The Right to Hope Must Be Recognised – Türkiye’s Aggravated Life Sentences Under Scrutiny
/Thousands of individuals in Türkiye are serving aggravated life sentences under a legal regime that excludes any possibility of conditional release or sentence review. These prisoners - convicted under laws concerning “State security”, “constitutional order”, “national defence”, or “terrorism” - face lifelong imprisonment without access to a functioning, reviewable, and non-discriminatory mechanism, regardless of the time served or any change in their individual circumstances.
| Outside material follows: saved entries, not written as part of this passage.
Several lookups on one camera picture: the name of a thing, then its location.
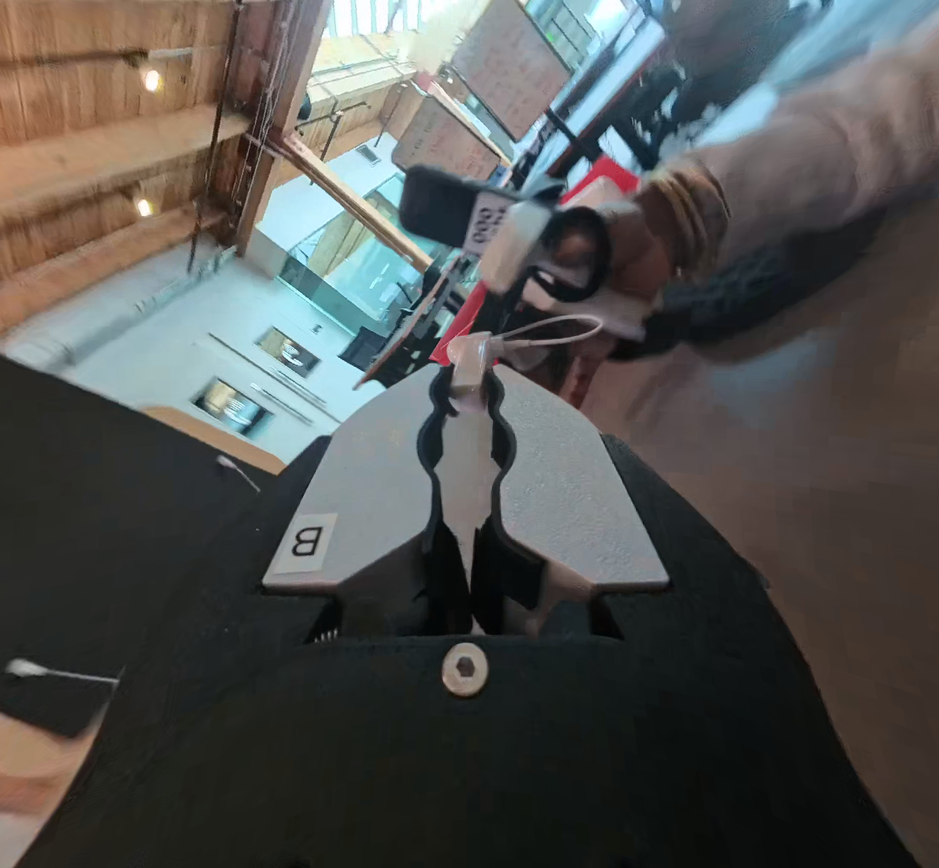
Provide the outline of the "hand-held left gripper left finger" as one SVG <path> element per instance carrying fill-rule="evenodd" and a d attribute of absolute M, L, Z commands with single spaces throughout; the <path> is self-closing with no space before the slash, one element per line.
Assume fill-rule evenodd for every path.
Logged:
<path fill-rule="evenodd" d="M 321 596 L 346 635 L 471 632 L 470 581 L 437 466 L 452 368 L 426 366 L 335 431 L 262 580 Z"/>

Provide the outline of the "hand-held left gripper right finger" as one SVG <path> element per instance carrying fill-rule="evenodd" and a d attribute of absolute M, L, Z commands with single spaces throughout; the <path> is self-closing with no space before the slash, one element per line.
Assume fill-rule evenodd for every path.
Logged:
<path fill-rule="evenodd" d="M 600 432 L 508 366 L 486 377 L 497 468 L 475 534 L 475 623 L 538 635 L 563 603 L 667 590 L 671 578 Z"/>

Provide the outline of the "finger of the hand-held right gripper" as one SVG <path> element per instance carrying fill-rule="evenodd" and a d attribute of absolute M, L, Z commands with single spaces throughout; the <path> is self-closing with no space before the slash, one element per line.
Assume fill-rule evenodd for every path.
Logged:
<path fill-rule="evenodd" d="M 540 258 L 541 242 L 554 206 L 516 202 L 504 212 L 480 256 L 481 280 L 487 290 L 503 296 Z"/>

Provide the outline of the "person's right forearm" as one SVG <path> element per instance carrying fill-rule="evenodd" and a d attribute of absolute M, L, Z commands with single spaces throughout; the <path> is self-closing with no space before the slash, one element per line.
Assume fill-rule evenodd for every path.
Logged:
<path fill-rule="evenodd" d="M 677 273 L 845 226 L 937 186 L 938 33 L 916 30 L 783 99 L 756 130 L 695 146 L 643 184 L 675 217 Z"/>

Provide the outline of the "grey desk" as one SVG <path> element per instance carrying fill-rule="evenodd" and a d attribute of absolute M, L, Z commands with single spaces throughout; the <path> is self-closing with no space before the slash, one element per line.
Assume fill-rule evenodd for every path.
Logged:
<path fill-rule="evenodd" d="M 938 214 L 765 326 L 604 365 L 582 410 L 768 580 L 855 768 L 938 854 Z"/>

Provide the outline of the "person's right hand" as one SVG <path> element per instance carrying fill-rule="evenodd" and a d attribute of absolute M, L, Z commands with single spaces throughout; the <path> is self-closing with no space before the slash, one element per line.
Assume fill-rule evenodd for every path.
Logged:
<path fill-rule="evenodd" d="M 600 179 L 564 206 L 589 208 L 604 223 L 611 254 L 603 290 L 646 304 L 655 301 L 675 274 L 694 272 L 707 245 L 690 194 L 669 177 L 646 181 L 630 194 Z"/>

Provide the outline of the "handwritten notice board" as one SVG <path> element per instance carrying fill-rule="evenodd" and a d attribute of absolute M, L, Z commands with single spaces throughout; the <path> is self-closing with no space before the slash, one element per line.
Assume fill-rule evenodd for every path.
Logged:
<path fill-rule="evenodd" d="M 520 0 L 489 0 L 451 65 L 514 143 L 526 137 L 570 69 Z"/>
<path fill-rule="evenodd" d="M 402 173 L 425 166 L 456 177 L 488 181 L 501 166 L 501 157 L 471 124 L 438 97 L 426 95 L 397 139 L 391 162 Z"/>

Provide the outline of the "red plastic bin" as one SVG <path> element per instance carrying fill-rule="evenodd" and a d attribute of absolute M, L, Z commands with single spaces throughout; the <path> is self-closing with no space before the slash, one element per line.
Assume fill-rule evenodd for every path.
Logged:
<path fill-rule="evenodd" d="M 610 180 L 612 185 L 616 187 L 616 190 L 621 192 L 634 190 L 639 185 L 639 177 L 637 174 L 620 166 L 618 162 L 610 157 L 602 155 L 597 163 L 591 164 L 588 167 L 582 179 L 577 181 L 570 189 L 564 190 L 559 199 L 564 204 L 571 203 L 578 195 L 584 193 L 588 187 L 603 179 Z M 484 302 L 484 295 L 478 295 L 476 290 L 473 290 L 467 303 L 462 306 L 455 315 L 451 327 L 445 334 L 442 334 L 440 344 L 435 346 L 431 353 L 433 362 L 439 365 L 450 364 L 450 360 L 447 358 L 446 347 L 458 335 L 468 334 L 470 332 L 473 322 L 476 321 L 483 309 Z"/>

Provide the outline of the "white-tipped thin rod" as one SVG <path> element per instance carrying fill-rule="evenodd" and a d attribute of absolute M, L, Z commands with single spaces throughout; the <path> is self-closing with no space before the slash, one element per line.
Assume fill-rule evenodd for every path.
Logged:
<path fill-rule="evenodd" d="M 10 660 L 4 667 L 4 673 L 18 679 L 56 678 L 101 686 L 117 686 L 120 683 L 119 677 L 59 670 L 31 662 L 25 658 L 14 658 Z"/>
<path fill-rule="evenodd" d="M 238 475 L 255 493 L 260 493 L 261 487 L 248 475 L 238 463 L 235 463 L 229 457 L 219 454 L 215 459 L 216 464 L 224 471 Z"/>

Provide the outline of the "long office table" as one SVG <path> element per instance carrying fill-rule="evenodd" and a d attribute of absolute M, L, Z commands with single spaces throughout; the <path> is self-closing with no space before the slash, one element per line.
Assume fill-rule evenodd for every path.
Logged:
<path fill-rule="evenodd" d="M 535 172 L 564 177 L 579 160 L 595 160 L 601 137 L 626 105 L 642 74 L 664 62 L 669 51 L 668 34 L 662 25 L 645 19 L 630 38 L 621 31 L 588 57 L 551 104 L 561 125 L 549 135 Z"/>

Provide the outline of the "wooden pillar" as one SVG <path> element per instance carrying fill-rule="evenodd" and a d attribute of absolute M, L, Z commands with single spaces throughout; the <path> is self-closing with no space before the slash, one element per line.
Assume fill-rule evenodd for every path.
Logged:
<path fill-rule="evenodd" d="M 289 133 L 299 116 L 313 60 L 333 0 L 282 0 L 276 30 L 267 50 L 267 68 L 255 104 L 255 120 L 245 134 L 243 170 L 233 188 L 238 223 L 232 243 L 239 257 L 248 253 L 253 228 L 268 206 L 280 160 L 271 144 Z"/>

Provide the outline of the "black board wooden edge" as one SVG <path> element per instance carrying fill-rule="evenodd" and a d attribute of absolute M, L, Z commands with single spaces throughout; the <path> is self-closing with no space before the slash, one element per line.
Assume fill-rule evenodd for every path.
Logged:
<path fill-rule="evenodd" d="M 324 447 L 250 471 L 258 494 L 215 448 L 2 361 L 2 813 L 51 813 L 99 742 L 83 811 L 179 791 L 156 810 L 311 821 L 311 700 L 273 669 L 336 610 L 261 579 Z M 18 679 L 14 658 L 120 683 Z"/>
This de jure and de facto irreducibility of life sentences violates Article 3 of the European Convention on Human Rights, which prohibits torture, inhuman or degrading treatment. As the European Court of Human Rights clarified in the Gurban group of cases, including Öcalan (2), life sentences must be reducible - not only in law, but in practice - offering prisoners a genuine prospect of release after a certain period.
Türkiye has yet to introduce the necessary legal reforms. No functioning review mechanism exists. Article 107 of Law No. 5275 expressly excludes certain categories of offences from conditional release, and the current legal framework fails to meet the Convention standards.
Ahead of the Council of Europe Committee of Ministers' Human Rights meeting (15–17 September 2025), Turkey Human Rights Litigation Support Project (TLSP), European Association of Lawyers for Democracy and World Human Rights (ELDH), Democracy and International Law Association (MAF-DAD), and London Legal Group (LLG) submitted a Rule 9.2 communication, calling for:
✅ Legislative reform ensuring all life sentences are de jure and de facto reducible;
✅ An accessible, judicially reviewable mechanism open to all categories of life-sentenced prisoners - without exception;
✅ A first review no later than 25 years after imprisonment, with periodic reviews thereafter;
✅ Individualised assessments based on objective, transparent criteria, not merely the nature of original offence;
✅ Robust procedural safeguards including the right to legal representation, access to information, and judicial review.
You can read the submission here.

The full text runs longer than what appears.